Description of the task: Only the lines holding "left" are wanted; find them in the listing and return each one.

Source material:

-*-*-

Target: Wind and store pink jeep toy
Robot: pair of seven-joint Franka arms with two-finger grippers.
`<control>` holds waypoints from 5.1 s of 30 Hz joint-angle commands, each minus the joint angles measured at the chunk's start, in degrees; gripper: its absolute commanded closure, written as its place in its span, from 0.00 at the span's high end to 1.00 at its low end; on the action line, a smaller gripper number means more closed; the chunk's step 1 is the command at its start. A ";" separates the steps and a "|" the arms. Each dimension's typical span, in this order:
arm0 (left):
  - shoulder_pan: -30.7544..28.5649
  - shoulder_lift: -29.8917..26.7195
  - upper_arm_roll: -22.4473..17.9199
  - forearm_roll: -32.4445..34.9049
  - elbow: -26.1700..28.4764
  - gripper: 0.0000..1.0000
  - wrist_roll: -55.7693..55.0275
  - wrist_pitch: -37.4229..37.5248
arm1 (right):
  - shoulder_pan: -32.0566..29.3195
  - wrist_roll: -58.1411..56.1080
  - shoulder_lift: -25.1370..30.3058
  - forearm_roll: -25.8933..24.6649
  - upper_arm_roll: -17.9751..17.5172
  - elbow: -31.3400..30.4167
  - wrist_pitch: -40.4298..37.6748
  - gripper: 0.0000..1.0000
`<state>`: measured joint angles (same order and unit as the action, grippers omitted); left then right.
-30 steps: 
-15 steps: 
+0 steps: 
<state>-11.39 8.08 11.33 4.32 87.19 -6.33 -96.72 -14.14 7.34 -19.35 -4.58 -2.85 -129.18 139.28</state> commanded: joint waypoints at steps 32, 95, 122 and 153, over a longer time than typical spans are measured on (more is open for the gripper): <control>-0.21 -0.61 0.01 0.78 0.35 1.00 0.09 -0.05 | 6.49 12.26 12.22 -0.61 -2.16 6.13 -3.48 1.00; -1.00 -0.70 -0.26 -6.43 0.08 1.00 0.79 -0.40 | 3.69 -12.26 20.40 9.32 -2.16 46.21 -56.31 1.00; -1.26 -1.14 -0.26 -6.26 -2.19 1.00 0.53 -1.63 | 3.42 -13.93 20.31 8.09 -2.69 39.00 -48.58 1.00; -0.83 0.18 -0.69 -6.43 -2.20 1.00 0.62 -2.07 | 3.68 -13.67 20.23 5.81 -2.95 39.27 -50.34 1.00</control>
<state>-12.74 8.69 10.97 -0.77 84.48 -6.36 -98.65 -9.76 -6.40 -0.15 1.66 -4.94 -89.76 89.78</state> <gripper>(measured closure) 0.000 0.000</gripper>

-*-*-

Completed exercise:
arm0 (left):
`<state>`: measured joint angles (same order and unit as the action, grippers omitted); left then right.

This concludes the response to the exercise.